* **HOW TO COMPLETE THIS TASK**
An exact copy of the line containing "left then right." and of every line after it, through the last line of the material, is what should be returned.

* **GIVEN INFORMATION**
***
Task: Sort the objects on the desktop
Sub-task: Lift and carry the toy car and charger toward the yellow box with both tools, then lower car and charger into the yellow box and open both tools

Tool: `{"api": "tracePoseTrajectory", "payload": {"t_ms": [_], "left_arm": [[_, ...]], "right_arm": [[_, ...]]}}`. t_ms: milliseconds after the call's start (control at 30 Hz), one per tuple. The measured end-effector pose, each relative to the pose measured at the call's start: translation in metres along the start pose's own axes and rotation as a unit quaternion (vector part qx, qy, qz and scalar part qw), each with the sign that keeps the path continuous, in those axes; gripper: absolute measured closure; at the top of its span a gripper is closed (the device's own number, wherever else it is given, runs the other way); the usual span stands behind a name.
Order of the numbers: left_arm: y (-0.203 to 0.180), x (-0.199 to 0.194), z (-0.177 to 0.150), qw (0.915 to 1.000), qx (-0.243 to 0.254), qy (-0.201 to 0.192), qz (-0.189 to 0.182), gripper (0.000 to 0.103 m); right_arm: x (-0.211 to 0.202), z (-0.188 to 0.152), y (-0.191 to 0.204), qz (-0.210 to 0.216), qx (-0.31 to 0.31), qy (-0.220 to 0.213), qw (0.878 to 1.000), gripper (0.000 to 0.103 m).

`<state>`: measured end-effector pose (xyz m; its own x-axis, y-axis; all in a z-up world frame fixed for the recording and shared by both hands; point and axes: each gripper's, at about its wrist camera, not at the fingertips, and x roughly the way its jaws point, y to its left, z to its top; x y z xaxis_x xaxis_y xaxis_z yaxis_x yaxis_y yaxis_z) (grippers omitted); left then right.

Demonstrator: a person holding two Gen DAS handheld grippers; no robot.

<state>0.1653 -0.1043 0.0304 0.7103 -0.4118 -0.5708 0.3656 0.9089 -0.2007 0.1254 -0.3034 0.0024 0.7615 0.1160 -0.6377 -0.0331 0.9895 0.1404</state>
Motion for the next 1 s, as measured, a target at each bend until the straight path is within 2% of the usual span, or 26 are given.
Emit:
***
* **RESPONSE TO THE TASK**
`<state>`: measured end-effector pose (xyz m; its own x-axis, y-axis; all in a z-up world frame fixed for the recording and shared by both hands; point and axes: each gripper's, at about its wrist camera, not at the fingertips, and x roughly the way its jaws point, y to its left, z to its top; x y z xaxis_x xaxis_y xaxis_z yaxis_x yaxis_y yaxis_z) (grippers omitted); left then right.

Demonstrator: a person holding two Gen DAS handheld grippers; no robot.

<state>0.1653 -0.1043 0.0304 0.7103 -0.4118 -0.5708 0.3656 0.9089 -0.2007 0.1254 -0.3034 0.0024 0.7615 0.1160 -0.6377 -0.0331 0.9895 0.1404</state>
Motion for the next 1 s, as measured, a target at each bend until the straight path is within 2% of the usual span, or 26 are given.
Emit:

The answer given above is complete.